Work required |
Please give the count of lines below that include "camera" and leave out everything else.

Segment Start: Records

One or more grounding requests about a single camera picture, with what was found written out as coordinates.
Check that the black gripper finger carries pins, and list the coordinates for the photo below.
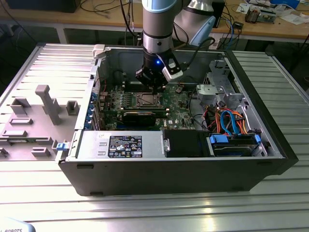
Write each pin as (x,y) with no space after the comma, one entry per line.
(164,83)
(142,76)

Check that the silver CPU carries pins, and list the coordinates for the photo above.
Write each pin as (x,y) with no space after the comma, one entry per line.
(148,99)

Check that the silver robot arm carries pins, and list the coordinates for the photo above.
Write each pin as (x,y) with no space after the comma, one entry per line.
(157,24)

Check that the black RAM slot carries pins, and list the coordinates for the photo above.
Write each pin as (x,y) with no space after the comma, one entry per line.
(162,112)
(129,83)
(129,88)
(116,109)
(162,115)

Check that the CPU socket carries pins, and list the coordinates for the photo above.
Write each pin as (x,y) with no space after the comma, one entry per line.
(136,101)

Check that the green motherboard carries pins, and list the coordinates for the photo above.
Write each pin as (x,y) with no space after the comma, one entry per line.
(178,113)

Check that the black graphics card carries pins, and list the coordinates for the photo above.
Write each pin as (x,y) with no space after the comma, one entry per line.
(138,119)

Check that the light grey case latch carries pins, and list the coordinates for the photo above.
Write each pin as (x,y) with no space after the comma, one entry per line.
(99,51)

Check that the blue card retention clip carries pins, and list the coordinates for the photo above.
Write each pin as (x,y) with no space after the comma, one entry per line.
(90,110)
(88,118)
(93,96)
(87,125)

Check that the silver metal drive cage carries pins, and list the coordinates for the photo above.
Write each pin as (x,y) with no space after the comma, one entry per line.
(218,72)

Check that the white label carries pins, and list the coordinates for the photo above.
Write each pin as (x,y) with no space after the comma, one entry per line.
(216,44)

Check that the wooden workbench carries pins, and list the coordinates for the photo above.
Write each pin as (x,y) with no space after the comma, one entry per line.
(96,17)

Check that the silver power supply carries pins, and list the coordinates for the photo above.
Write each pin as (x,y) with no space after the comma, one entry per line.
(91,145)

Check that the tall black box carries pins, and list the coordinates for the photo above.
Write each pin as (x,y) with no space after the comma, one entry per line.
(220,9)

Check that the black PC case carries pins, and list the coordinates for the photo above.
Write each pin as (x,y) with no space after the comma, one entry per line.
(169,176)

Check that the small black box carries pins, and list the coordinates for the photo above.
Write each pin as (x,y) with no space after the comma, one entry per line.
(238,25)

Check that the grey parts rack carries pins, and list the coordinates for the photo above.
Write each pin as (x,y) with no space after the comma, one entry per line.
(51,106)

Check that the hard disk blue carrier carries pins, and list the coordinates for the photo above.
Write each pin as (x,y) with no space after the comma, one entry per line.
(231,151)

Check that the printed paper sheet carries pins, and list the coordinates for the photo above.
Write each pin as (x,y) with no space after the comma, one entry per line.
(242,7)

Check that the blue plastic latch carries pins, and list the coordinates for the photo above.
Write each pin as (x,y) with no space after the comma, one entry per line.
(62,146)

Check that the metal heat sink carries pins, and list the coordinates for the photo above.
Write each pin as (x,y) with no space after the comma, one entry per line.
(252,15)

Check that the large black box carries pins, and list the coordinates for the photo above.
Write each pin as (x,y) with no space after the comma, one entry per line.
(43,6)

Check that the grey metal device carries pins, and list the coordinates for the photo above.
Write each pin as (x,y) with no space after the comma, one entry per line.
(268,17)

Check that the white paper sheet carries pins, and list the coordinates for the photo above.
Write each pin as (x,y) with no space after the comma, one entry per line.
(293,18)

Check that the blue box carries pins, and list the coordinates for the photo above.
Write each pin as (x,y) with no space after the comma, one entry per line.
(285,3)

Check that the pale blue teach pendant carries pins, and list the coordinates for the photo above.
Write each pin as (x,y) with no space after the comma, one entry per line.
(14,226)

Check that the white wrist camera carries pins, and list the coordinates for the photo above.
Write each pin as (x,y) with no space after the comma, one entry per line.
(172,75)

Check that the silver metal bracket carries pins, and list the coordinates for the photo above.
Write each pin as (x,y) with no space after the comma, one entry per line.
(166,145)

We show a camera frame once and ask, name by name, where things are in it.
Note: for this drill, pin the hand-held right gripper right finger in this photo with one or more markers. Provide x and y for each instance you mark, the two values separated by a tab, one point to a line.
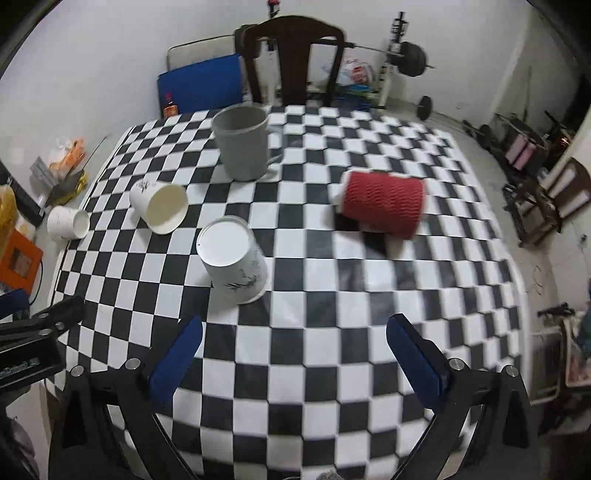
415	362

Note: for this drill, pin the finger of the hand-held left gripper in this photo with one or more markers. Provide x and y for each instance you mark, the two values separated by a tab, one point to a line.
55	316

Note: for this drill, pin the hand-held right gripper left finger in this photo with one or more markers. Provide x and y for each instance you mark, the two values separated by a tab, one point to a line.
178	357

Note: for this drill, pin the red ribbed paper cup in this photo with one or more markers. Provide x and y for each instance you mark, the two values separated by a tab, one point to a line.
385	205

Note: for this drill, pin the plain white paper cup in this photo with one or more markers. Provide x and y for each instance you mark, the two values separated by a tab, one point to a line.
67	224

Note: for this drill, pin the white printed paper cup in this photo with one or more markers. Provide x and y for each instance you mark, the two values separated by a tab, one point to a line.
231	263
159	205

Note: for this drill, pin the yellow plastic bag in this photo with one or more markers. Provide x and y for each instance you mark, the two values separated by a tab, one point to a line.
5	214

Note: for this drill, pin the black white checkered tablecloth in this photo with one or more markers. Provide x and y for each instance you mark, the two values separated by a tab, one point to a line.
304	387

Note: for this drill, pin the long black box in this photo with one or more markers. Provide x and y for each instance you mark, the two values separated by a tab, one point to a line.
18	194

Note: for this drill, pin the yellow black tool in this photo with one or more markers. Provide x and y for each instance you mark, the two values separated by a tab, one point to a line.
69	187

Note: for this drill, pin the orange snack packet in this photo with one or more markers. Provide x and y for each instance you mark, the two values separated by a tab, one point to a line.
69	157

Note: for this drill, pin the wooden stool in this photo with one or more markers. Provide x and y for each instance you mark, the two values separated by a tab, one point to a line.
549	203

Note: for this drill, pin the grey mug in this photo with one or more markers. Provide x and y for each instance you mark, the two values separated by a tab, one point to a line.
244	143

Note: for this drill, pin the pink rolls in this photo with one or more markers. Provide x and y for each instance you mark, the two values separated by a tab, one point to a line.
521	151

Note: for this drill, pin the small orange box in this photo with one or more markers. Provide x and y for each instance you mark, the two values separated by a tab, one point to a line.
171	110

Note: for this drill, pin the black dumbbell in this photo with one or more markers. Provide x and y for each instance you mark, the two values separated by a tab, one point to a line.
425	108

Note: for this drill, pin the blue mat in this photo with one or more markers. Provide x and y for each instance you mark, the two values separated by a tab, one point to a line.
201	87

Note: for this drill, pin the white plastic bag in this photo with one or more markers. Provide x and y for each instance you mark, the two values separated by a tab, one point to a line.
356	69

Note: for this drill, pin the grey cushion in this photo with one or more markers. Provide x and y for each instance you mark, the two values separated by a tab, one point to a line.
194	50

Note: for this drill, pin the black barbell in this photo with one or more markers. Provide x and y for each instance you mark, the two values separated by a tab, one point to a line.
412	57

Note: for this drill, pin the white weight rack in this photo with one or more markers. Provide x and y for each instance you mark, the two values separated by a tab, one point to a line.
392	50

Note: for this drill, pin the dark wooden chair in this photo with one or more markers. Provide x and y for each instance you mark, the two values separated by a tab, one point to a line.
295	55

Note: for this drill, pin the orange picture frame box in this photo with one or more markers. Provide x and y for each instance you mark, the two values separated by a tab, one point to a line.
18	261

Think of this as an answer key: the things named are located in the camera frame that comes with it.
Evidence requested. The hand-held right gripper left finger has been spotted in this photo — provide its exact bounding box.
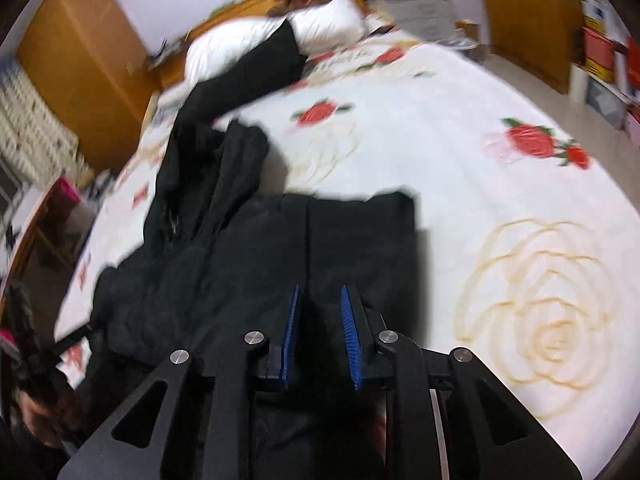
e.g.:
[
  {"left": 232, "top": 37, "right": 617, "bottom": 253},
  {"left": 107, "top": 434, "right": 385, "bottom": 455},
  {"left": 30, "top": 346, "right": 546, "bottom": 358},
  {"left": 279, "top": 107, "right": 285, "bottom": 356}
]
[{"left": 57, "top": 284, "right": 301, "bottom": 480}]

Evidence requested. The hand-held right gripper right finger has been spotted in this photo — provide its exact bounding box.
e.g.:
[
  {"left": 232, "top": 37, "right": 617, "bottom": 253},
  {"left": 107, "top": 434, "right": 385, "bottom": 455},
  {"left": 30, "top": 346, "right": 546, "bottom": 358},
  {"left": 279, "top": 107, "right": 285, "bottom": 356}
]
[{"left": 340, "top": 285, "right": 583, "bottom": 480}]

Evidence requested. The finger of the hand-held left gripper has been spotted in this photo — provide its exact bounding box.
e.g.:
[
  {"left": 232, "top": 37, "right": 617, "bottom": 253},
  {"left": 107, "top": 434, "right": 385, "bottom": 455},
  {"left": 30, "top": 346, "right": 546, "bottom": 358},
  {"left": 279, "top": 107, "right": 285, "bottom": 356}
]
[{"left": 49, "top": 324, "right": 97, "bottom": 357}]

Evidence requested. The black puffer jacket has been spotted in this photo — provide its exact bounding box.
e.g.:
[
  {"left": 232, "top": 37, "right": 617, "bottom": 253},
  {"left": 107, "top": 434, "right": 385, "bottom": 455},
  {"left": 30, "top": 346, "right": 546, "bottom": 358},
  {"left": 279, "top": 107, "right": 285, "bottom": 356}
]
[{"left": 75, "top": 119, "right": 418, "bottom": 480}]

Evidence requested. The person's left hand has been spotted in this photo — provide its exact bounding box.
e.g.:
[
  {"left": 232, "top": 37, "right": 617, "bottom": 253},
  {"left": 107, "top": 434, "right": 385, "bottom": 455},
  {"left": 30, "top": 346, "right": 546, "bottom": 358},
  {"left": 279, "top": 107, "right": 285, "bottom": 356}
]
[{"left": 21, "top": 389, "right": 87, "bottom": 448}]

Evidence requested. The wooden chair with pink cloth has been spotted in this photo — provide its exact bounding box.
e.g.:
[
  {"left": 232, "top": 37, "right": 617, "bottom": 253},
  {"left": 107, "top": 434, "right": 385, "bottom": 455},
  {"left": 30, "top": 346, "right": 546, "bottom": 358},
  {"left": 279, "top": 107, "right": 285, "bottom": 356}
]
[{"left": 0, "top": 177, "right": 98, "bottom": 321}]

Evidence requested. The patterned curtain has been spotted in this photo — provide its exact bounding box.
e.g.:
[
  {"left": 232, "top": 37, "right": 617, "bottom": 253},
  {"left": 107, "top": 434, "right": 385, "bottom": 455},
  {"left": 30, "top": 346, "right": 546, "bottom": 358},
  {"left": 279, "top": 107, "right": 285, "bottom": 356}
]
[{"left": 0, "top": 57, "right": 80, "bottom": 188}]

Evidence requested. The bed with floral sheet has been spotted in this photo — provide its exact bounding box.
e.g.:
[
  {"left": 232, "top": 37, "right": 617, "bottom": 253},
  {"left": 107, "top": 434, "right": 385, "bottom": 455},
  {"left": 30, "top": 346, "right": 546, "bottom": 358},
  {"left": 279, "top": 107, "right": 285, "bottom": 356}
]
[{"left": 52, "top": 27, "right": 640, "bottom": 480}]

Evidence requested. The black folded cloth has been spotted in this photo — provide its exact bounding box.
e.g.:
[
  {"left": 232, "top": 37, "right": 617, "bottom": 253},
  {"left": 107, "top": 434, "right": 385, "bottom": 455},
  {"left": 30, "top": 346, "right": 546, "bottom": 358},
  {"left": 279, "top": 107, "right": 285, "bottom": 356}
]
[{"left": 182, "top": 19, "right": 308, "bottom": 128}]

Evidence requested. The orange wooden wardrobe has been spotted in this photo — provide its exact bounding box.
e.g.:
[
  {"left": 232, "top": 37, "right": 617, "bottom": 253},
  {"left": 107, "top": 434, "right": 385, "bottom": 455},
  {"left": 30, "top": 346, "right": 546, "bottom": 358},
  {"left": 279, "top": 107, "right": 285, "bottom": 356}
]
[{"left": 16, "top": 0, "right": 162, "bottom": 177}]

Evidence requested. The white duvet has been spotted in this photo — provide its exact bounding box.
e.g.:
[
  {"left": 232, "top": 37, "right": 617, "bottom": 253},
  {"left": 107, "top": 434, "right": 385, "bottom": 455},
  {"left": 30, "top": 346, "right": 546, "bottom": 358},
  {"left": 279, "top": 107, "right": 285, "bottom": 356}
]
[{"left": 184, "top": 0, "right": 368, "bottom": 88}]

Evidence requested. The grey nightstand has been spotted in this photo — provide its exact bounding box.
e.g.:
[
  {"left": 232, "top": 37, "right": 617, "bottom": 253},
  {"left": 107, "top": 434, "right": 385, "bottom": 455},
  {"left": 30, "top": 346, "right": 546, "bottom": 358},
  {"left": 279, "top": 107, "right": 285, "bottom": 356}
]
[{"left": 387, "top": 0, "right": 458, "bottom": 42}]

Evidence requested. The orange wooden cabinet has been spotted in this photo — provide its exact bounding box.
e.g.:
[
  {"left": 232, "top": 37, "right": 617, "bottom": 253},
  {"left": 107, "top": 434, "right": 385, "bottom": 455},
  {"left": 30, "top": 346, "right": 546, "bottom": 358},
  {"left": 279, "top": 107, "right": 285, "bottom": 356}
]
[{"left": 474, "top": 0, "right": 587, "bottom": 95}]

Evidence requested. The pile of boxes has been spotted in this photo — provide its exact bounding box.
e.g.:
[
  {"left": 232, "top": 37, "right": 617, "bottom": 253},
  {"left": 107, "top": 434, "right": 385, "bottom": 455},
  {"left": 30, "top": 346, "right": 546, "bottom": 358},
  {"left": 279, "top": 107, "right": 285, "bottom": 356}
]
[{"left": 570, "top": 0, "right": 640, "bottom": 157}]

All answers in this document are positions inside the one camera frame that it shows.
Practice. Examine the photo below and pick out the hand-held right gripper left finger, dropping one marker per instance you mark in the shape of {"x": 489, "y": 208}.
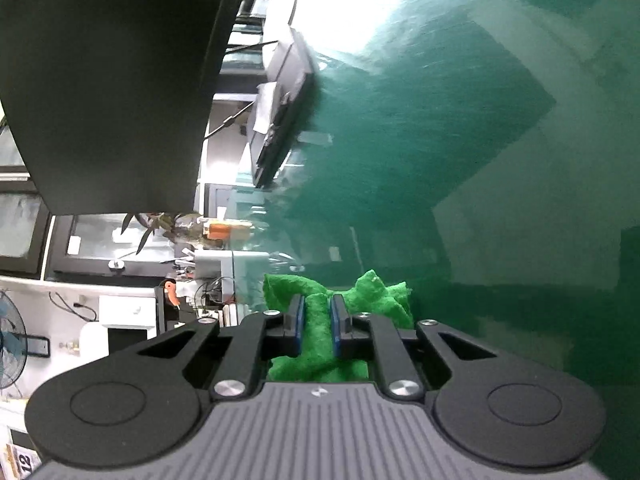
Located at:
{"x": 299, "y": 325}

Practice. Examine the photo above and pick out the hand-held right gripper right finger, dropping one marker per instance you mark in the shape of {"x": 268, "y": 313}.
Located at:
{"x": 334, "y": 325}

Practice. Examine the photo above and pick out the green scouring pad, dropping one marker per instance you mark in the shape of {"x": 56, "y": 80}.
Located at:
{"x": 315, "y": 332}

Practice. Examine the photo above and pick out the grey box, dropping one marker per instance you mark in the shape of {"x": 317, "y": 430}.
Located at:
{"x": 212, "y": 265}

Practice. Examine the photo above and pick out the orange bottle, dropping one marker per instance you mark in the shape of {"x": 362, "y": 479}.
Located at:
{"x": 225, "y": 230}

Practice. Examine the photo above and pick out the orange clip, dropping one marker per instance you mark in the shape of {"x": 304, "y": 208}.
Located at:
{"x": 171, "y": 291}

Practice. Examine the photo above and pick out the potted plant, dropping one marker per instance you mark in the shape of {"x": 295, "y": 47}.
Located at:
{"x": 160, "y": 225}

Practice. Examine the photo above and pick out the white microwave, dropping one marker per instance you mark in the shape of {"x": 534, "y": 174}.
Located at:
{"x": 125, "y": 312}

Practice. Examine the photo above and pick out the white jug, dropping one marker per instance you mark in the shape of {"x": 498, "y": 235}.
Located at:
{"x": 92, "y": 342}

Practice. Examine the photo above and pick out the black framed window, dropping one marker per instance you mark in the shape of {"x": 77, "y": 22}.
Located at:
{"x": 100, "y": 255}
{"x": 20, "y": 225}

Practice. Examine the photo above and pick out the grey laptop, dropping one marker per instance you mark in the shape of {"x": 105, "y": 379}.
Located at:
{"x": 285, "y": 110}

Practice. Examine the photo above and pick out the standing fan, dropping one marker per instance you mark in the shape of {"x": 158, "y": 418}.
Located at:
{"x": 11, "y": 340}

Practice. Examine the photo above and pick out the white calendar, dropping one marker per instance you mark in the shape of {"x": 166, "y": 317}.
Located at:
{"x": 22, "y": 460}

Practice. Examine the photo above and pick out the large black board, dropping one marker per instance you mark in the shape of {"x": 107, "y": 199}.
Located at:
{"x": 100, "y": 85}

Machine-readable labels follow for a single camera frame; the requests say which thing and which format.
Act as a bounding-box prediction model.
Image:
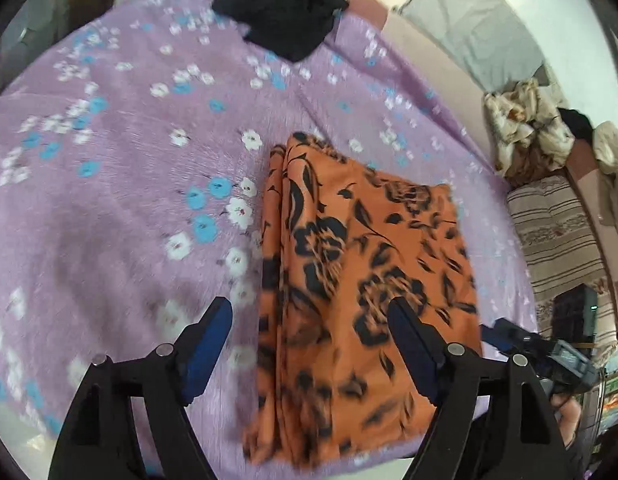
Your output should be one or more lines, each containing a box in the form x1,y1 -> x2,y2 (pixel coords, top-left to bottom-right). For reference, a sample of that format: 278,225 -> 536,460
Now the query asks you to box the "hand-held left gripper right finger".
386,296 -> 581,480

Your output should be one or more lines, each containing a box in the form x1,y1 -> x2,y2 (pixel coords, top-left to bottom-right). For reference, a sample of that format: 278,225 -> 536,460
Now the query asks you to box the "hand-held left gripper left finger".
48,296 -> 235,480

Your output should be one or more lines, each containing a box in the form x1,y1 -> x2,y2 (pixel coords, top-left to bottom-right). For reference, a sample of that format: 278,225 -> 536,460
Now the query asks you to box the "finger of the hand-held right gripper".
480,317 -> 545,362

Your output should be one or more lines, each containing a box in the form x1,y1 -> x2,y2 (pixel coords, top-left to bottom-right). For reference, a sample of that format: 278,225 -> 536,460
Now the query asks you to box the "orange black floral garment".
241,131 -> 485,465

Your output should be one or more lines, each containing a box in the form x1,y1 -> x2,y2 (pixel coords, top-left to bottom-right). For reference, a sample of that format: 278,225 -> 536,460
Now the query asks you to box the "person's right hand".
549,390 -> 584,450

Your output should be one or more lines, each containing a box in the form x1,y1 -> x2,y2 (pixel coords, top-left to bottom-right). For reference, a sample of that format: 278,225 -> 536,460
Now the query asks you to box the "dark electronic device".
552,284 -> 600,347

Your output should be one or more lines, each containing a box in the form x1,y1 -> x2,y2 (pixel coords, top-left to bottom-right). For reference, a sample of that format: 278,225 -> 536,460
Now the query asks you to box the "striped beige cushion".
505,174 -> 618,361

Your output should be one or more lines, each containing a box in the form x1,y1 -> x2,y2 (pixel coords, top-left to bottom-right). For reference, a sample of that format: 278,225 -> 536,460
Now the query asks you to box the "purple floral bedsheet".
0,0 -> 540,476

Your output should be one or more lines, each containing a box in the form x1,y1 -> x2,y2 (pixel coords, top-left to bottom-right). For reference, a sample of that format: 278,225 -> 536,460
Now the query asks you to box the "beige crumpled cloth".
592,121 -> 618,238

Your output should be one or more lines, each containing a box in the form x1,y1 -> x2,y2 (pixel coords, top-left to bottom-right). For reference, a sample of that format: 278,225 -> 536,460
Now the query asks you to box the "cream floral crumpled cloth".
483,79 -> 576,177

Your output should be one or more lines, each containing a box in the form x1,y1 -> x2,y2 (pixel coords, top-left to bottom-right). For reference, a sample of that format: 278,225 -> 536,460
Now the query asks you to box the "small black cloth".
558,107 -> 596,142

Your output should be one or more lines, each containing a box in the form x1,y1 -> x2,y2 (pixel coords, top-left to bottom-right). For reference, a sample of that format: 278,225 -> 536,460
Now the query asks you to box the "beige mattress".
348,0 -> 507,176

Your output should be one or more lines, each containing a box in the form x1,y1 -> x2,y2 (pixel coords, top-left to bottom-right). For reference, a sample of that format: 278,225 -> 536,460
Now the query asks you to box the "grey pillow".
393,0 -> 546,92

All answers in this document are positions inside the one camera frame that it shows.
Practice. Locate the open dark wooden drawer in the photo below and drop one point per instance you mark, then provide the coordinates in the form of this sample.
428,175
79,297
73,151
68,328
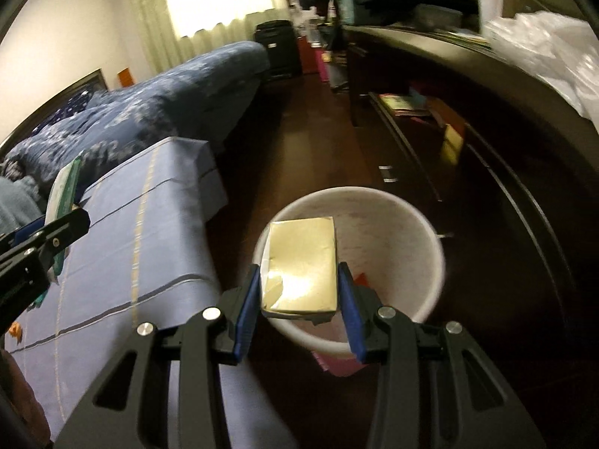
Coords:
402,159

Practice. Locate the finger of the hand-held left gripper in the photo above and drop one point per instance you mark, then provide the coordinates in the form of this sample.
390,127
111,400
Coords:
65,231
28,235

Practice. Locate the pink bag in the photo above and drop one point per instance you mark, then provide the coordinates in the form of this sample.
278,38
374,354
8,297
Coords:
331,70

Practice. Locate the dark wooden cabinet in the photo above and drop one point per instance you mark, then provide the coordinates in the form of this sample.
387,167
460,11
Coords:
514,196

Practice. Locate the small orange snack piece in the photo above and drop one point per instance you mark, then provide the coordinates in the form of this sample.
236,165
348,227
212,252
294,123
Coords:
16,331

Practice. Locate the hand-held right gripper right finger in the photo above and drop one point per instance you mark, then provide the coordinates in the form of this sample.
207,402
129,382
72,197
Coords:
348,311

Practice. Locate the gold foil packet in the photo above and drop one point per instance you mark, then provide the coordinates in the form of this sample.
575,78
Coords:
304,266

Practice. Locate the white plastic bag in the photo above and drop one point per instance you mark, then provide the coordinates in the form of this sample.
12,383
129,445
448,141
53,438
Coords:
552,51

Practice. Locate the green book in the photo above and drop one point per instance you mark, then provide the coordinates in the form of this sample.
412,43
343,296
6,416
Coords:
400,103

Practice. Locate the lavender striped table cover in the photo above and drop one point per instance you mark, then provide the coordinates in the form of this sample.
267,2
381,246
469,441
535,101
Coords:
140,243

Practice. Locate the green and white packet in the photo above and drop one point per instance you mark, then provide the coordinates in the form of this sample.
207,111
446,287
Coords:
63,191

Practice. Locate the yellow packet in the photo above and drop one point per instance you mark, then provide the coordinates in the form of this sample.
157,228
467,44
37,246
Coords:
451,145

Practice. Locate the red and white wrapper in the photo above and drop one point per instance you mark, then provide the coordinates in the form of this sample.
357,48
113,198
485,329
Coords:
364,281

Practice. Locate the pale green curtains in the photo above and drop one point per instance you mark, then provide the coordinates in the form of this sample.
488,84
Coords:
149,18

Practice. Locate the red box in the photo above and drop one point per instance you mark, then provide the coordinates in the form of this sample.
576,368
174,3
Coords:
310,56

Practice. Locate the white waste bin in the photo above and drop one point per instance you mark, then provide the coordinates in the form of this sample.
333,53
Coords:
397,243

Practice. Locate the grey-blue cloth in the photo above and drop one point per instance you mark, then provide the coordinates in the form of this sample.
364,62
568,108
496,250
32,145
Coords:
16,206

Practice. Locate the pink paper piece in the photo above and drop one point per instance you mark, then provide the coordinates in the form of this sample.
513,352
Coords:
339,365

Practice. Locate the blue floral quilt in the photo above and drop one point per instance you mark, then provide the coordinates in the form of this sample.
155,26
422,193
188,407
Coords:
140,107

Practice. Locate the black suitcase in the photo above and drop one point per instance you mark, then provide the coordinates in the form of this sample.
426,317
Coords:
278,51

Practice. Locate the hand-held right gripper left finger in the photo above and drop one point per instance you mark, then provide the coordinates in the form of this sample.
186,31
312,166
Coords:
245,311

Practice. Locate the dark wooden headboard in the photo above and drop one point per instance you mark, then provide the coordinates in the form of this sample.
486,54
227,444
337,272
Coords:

Segment End: Records

Exercise solution |
7